Despite the rigorous conditions, more than 2,000 applications have been received in two days, project manager Jennifer Ngo-Anh said Thursday.
"The reaction has been really overwhelming. My mailbox is full," she said.
Candidates must be citizens of one of 15 European countries or Canada, be highly motivated and speak English and Russian, among other requirements.
Unlike the adventurous spirits attracted to the desert island prospects of reality TV, only the "serious" need apply for this simulated interplanetary voyage, the space agency said.
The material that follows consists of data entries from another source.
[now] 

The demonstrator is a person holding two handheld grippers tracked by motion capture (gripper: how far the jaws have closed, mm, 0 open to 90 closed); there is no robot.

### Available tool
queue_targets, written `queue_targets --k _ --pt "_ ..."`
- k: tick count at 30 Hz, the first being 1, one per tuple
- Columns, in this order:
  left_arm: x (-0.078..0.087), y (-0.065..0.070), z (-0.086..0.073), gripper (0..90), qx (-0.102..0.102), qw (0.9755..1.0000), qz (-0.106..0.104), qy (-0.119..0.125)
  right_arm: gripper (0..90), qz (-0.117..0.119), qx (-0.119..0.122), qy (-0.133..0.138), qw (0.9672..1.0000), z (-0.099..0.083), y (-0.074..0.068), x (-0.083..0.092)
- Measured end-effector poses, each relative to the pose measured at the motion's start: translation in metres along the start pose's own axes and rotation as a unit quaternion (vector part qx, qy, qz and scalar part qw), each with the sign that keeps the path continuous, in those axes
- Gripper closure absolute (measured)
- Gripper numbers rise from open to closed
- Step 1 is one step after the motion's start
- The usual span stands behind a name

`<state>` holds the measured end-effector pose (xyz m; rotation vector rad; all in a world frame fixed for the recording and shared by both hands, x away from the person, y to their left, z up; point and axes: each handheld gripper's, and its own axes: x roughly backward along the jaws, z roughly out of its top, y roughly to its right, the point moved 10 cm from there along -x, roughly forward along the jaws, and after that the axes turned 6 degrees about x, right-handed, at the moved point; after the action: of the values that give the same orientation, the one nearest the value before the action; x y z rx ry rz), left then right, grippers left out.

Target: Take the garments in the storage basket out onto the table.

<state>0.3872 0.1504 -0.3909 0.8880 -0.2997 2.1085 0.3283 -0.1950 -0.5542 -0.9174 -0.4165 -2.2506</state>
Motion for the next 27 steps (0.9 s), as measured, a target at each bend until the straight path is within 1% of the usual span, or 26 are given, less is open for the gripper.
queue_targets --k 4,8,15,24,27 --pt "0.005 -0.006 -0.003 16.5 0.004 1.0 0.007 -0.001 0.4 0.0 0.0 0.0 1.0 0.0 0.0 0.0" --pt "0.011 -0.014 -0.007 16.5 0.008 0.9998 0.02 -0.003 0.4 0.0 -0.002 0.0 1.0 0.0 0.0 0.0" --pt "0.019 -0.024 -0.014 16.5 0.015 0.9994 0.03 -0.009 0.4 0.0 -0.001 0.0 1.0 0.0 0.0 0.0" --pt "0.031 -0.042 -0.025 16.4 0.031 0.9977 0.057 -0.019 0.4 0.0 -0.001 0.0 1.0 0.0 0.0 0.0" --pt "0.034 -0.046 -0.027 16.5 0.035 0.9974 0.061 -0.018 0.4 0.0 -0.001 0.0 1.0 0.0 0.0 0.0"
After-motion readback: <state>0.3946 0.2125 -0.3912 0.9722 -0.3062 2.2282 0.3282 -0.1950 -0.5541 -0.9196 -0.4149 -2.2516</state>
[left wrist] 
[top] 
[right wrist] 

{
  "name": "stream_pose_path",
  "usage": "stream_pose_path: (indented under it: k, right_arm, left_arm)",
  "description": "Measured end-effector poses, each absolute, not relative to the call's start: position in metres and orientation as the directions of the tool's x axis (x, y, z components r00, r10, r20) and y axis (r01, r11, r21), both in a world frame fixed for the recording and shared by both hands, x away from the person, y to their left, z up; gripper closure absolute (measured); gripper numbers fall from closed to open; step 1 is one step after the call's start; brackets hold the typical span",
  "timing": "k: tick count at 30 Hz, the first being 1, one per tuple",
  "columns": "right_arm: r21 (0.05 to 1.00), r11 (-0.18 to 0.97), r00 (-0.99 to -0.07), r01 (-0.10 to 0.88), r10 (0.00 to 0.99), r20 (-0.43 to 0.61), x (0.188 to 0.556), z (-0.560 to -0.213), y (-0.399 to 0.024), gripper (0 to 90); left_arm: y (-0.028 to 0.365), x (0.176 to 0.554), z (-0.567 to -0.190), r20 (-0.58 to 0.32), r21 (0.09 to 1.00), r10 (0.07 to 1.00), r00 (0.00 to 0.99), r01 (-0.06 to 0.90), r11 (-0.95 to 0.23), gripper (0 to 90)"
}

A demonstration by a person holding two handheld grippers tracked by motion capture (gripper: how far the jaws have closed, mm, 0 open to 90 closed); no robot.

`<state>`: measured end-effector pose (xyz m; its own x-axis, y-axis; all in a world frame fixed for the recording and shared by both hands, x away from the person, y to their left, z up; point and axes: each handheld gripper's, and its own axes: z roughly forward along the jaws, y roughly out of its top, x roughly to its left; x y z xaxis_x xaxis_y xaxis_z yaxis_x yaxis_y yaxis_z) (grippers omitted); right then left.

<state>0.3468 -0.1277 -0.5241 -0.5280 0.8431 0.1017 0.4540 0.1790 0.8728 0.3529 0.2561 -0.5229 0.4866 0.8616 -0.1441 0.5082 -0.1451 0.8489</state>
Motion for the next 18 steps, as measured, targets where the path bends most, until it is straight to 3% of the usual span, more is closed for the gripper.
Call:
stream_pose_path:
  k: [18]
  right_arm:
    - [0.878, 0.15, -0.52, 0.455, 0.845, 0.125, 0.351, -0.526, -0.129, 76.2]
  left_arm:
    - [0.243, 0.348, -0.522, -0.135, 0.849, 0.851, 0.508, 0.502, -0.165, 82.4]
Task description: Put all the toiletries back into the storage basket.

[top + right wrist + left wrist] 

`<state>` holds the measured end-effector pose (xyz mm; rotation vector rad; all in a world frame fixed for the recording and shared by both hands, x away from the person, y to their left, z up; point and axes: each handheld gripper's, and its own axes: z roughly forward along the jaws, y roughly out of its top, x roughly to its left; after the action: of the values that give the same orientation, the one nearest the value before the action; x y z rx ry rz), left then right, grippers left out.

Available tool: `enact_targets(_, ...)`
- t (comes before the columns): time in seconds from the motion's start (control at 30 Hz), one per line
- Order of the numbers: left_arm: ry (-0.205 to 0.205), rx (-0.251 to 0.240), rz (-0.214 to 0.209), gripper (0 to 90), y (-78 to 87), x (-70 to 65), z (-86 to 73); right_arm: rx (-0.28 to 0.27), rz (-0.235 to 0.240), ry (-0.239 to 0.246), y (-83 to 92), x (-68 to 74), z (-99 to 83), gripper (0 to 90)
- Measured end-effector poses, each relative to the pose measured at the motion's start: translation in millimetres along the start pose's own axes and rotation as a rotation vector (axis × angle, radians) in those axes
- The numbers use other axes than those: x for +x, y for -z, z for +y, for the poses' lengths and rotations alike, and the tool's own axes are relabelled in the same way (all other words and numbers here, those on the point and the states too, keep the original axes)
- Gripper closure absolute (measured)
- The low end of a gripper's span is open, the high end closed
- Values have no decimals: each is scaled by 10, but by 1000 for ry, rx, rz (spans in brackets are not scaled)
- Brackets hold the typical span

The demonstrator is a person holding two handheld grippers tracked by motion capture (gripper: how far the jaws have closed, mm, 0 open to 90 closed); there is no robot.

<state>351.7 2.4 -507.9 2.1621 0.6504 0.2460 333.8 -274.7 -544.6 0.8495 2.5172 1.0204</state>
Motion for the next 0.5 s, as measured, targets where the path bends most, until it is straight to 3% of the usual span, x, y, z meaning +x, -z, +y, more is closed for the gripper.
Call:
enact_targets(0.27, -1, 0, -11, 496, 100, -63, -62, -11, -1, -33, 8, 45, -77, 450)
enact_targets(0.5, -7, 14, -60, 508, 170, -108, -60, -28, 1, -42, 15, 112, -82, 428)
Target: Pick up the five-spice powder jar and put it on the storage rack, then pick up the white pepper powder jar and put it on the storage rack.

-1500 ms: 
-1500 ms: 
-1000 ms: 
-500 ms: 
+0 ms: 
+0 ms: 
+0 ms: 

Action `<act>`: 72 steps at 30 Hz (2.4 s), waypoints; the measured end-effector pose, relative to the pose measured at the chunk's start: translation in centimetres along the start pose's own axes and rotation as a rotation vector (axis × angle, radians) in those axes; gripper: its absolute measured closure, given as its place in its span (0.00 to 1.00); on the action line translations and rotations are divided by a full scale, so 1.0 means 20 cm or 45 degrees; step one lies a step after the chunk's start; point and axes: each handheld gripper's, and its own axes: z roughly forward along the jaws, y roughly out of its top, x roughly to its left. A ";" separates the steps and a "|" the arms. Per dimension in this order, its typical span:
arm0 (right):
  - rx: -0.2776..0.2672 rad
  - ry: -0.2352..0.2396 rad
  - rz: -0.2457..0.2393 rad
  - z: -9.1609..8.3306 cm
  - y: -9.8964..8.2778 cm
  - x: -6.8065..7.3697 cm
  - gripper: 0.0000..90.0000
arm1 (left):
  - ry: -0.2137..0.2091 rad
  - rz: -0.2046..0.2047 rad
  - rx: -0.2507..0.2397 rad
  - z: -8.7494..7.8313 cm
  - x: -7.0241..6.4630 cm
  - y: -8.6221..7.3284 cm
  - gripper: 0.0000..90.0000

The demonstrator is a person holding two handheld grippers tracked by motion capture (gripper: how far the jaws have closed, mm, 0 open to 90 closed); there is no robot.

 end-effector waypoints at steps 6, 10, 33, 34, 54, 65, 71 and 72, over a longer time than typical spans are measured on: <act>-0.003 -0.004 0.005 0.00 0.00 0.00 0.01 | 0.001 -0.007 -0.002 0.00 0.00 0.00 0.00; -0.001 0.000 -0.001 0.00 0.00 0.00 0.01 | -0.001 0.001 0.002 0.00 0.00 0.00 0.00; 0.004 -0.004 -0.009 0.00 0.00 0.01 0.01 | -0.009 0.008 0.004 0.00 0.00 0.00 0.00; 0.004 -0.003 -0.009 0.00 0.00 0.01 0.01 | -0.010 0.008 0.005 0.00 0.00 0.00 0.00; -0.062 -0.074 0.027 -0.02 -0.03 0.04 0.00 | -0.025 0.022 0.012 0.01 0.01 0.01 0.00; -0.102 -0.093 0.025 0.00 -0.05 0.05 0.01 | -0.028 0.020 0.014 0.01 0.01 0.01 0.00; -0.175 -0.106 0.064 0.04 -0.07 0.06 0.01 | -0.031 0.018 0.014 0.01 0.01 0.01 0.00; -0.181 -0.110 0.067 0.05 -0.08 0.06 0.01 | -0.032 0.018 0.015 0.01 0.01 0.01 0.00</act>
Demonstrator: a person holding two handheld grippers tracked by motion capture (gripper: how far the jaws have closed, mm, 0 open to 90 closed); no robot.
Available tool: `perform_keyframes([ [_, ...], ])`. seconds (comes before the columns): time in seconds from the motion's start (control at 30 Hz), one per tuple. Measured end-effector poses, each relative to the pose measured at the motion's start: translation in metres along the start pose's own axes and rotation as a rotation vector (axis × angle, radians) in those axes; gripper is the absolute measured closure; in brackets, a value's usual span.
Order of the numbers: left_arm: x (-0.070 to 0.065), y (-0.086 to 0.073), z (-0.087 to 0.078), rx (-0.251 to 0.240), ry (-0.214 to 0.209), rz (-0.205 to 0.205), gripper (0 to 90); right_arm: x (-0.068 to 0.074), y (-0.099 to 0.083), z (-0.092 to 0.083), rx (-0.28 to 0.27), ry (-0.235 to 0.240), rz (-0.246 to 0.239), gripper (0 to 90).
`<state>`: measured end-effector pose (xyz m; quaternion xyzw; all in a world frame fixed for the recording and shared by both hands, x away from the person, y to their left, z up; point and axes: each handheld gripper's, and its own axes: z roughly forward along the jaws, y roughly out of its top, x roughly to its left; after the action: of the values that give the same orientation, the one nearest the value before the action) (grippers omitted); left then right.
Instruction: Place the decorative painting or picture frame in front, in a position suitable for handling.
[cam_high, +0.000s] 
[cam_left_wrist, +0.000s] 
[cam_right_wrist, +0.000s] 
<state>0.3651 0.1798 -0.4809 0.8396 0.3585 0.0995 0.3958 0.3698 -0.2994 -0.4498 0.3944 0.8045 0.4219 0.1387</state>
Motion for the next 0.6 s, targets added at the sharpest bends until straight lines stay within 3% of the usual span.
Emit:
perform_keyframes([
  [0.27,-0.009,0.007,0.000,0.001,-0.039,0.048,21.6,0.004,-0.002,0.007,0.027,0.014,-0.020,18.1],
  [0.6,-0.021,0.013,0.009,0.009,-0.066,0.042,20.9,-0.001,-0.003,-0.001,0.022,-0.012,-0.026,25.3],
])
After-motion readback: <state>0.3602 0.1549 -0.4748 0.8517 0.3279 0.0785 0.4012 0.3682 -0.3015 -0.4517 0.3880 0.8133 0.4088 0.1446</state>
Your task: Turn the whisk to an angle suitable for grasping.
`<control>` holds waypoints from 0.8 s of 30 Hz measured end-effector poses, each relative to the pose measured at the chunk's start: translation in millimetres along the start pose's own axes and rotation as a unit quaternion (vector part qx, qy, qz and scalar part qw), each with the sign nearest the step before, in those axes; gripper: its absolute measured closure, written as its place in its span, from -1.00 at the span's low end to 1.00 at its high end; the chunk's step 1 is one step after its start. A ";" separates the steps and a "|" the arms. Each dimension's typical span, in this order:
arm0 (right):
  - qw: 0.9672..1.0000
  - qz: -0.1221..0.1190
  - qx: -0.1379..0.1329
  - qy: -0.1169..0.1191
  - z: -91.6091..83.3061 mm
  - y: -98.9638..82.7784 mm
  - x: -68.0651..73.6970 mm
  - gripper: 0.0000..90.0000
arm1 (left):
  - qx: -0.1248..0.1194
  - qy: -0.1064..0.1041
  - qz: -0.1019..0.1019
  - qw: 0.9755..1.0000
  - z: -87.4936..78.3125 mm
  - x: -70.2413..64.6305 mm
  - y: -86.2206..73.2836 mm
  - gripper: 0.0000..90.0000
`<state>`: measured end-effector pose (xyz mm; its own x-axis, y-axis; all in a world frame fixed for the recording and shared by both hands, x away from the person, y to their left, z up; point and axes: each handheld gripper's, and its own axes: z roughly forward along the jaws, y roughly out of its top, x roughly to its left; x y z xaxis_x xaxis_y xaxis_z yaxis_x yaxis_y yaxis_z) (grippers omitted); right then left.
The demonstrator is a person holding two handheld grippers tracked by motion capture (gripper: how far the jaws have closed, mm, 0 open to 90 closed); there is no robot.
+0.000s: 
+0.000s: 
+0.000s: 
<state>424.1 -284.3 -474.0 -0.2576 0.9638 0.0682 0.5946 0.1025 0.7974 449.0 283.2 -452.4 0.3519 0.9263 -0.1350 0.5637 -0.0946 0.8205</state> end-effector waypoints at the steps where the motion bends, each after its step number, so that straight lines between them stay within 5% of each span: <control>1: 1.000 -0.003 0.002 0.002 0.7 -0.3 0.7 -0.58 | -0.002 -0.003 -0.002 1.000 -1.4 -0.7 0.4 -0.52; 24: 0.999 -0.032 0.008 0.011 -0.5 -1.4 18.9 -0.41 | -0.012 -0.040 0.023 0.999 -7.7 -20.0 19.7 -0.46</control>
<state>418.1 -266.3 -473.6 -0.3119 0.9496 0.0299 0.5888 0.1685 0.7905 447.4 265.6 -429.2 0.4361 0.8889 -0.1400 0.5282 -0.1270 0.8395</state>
The payoff is likely less glamorous, too. Remuneration is "in line with international standards" for clinical studies, is all it would say.
The volunteers will investigate the "human factor" of a trip to the Red Planet — "a journey with no way out once the spaceship is on a direct path to Mars," ESA says.
The experiment will emphasize psychological factors, including stress resistance. The goal is to test how the volunteers hold up in nearly a year-and-a-half of close confinement with others and when communications with Earth can take 20 minutes — each way.
The simulation is to take place in a series of connected modules, mimicking life in a spacecraft on a trip to Mars, including once it has landed on the planet. The routine includes scientific experiments.
It doesn't include full-time weightlessness, however. "Except for weightlessness and radiation, the simulations will be as close to a real Mars mission as possible," the ESA said.
Living quarters will include 30-square-foot rooms for each crew member — and one toilet. No shower is included, and the water supply will be limited.
Food will be "predefined and carefully rationed," the ESA warns. Smoking and drinking are not allowed.
Special training that precedes the simulations will be as similar as possible to that given to astronauts, said Ngo-Anh.
Calls for candidates for the Mars mission went out Tuesday. Candidates must be 25 to 50 years old, in good health with work experience in one of several scientific fields, such as medicine, biology, computer engineering or mechanical engineering, the application says. Citizens of Austria, Belgium, Switzerland, Germany, Denmark, Spain, France, Greece, Italy, Ireland, Norway, the Netherlands, Portugal, Sweden, Britain and Canada will be considered.